120TB hard drives are coming, thanks to new Seagate tech

I really can't see many consumers that would be interested, beyond the bragging rights. Corporations, sure for archive purposes - but many/most are going the cloud route for that type of storage.

Very few of the systems I configure for commercial/educational/public have the larger drives, most use dedupe/compression on SSD/NVMe based systems to accomplish both speed and realizes capacity. Those that don't want to go that route, 20TB is about the biggest they go with.
 
I really can't see many consumers that would be interested, beyond the bragging rights. Corporations, sure for archive purposes - but many/most are going the cloud route for that type of storage.

Very few of the systems I configure for commercial/educational/public have the larger drives, most use dedupe/compression on SSD/NVMe based systems to accomplish both speed and realizes capacity. Those that don't want to go that route, 20TB is about the biggest they go with.
Who could possibly come close to needing that much storage? The biggest setup I have is a computer with a 1TB C drive and an 8TB D drive. I have all my personal and business documents on it, loads of videos, many thousands of pics, and probably 40,000 songs. And I'm still only less than 4TB in capacity.
 
Who could possibly come close to needing that much storage? The biggest setup I have is a computer with a 1TB C drive and an 8TB D drive. I have all my personal and business documents on it, loads of videos, many thousands of pics, and probably 40,000 songs. And I'm still only less than 4TB in capacity.
Facebook, Gmail and Yahoo to mention a few. Any application that allows customers to store information on their site could use massive but compact storage devices. Keep in mind that the "Cloud" is just a hard drive somewhere that takes up space.
 
Facebook, Gmail and Yahoo to mention a few. Any application that allows customers to store information on their site could use massive but compact storage devices. Keep in mind that the "Cloud" is just a hard drive somewhere that takes up space.
Yeah, I was referring to consumers, or personal use. Even small business use. I don't think I had more than 2TB D drives on any of my work computers.
 
Yeah, I was referring to consumers, or personal use. Even small business use. I don't think I had more than 2TB D drives on any of my work computers.
I gotcha, I was trying to point out who it was actually developed for. The drive size in this case has reached a point of diminishing returns as a day to day C drive for the average user. A drive that size would probably have a 2TB index area that would have to be scanned by the processor to retrieve anything out there. I wonder if MacDaddy knows whether or not the newer Dual Processors can handle the dedicated function of data retrieval, and if not, how close are these monster drive systems coming to being I/O bound with a single function processor?
 
Who could possibly come close to needing that much storage? The biggest setup I have is a computer with a 1TB C drive and an 8TB D drive. I have all my personal and business documents on it, loads of videos, many thousands of pics, and probably 40,000 songs. And I'm still only less than 4TB in capacity.
Someone with a huge collection of cat videos.
 
I gotcha, I was trying to point out who it was actually developed for. The drive size in this case has reached a point of diminishing returns as a day to day C drive for the average user. A drive that size would probably have a 2TB index area that would have to be scanned by the processor to retrieve anything out there. I wonder if MacDaddy knows whether or not the newer Dual Processors can handle the dedicated function of data retrieval, and if not, how close are these monster drive systems coming to being I/O bound with a single function processor?
Not an issue with the processors handling the data. Most of the storage access is handled by the RAID controller - the processor(s) just ask for data and most of the time they are waiting on the hard drives to supply it. We use a tool that provides information on disk performance, latency, and several other performance parameters. Its almost always the disk performance and access latency that slows systems down. Processors are typically taking a nap for most of the day.

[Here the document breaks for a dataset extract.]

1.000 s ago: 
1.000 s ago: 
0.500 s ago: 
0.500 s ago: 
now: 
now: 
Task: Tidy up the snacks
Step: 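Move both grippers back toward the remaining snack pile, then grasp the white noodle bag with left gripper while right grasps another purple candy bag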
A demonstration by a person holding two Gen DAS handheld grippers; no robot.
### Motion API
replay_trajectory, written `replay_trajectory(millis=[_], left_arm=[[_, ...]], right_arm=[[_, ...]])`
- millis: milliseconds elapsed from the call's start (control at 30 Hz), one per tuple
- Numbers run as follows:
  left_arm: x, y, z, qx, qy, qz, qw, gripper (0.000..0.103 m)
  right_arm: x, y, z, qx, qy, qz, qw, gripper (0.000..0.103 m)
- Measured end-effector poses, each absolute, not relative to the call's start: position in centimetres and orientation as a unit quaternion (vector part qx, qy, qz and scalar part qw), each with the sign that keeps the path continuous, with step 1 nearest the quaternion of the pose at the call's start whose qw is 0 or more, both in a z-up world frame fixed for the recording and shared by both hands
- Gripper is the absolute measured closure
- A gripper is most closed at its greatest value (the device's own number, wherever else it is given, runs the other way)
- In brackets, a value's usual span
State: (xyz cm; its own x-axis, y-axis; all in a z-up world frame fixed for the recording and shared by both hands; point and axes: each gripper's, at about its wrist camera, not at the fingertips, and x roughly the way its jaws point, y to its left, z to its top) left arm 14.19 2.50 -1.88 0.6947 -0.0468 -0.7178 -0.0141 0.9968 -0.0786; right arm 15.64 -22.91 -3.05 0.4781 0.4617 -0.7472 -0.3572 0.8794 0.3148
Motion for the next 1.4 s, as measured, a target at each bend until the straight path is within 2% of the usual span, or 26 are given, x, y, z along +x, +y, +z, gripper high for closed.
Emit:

I think a lot of consumers haven't got a clue how little storage they actually need. One example could be music. Take a song, digitized using lossless FLAC, takes say 50MB of storage. Using a "small" 10TB storage device, would allow 200,000 songs. About 4 minutes per song, if you listened non-stop it would take 36 years (if my math is right). Given most people who keep music files have much smaller file sizes ... well they would need even longer to listen to them all. I have a 32GB USB thumb drive that has Christmas music on it for traveling during the holidays. We never have to listen to the same song twice. Sure, if you want to store video it takes more space - but again that much storage is more than most folks could access in their life times.

Businesses - sure. A fun aspect is how to sort/index that much storage. I think that is something that is waiting for a break-thru.
 
Yeah, most people are using mp3 format for music, that's about a 10:1 compression, if memory serves. I i believe .flac is "only" about 2:1.